Não estamos falando de diagnóstico, mas de início de intervenções. E podemos dizer que quando o bebê tem mais de um ano já pode ser considerado tardio. Claro que é muito melhor tratar uma criança de dois anos do que uma de seis. Mas ficam sequelas de um desenvolvimento do cérebro que não é típico. Enquanto nos primeiros meses é possível reverter o processo, ou seja, muda tudo.
“Nos primeiros meses é possível reverter o processo.”
Os profissionais de saúde estão preparados para identificar esses sinais?

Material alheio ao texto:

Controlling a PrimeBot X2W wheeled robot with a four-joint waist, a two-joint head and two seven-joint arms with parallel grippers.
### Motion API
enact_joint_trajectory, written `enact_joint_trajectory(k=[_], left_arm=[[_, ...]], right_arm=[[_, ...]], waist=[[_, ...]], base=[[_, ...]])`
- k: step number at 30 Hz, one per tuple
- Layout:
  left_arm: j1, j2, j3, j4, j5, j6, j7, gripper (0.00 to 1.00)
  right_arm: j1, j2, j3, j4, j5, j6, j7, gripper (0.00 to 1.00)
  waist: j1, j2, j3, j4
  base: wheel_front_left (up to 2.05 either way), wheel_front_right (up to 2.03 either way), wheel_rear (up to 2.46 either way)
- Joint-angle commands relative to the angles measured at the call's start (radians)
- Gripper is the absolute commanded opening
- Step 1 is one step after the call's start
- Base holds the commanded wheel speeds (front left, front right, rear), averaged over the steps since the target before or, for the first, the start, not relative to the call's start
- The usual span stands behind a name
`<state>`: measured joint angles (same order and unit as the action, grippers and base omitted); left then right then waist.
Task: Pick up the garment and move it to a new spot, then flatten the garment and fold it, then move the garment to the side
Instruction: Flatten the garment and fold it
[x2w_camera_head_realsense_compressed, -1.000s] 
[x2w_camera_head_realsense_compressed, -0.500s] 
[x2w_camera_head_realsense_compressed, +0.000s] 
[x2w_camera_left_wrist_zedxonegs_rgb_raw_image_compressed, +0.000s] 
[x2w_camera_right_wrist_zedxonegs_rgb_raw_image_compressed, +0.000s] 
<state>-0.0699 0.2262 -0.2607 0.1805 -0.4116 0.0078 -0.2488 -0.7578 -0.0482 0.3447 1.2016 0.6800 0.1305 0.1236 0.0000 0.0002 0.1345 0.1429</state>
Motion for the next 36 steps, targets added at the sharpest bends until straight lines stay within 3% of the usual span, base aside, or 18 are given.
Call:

Não. Isso está começando na França e também nos Estados Unidos, onde há uma preocupação muito grande com bebês que possuem irmãos autistas. O que podemos fazer no Brasil é a criação de unidades como Caps Bebê, com atendimento de zero a dois anos. No Brasil, já estamos capacitando psicanalistas para trabalharem com psicomotricistas ou terapeutas ocupacionais de integração sensorial em atendimento precocíssimo de bebê em algumas cidades. Por enquanto é apenas isso que vimos. Há muitas rede de profissionais que trabalham entre si, se formam e dialogam, mas na rede particular. Não saúde pública ainda estamos longe. É necessário verba para precocíssimos, desenvolvimento de Caps Bebê, atendimento em UBSs (unidades básicas de Saúde) com pediatras capazes de avaliar o risco. O nosso sonho é implantar diplomas universitários dentro das faculdades de pediatria para pediatras que já estão exercendo. Quem tem que aprender a avaliar riscos são eles.
“Quem evita são os pediatras, pois não sabem identificar. Nunca tiveram sequer cinco minutos de aula na faculdade de Medicina sobre autismo. Muitos desconhecem o assunto.”
Os pais fogem do diagnóstico?
Não. Quem evita são os pediatras, pois não sabem identificar. Nunca tiveram sequer cinco minutos de aula na faculdade de Medicina sobre autismo. Muitos desconhecem o assunto. Uma mãe chega ao consultório e diz que já teve um filho e vê que esse não a olha, acha estranho. Nesse momento, eles conversam em “manhês” ou “pediatrês” com o bebê, ele sorri e fala: “Minha senhora, você que tem problemas, esse bebê está ótimo.” A mãe nunca mais questiona. O pediatra não fez de propósito, ele nunca foi formado para isso. Por isso precisa de formação, para ficar a par do que está sendo discutido no mundo.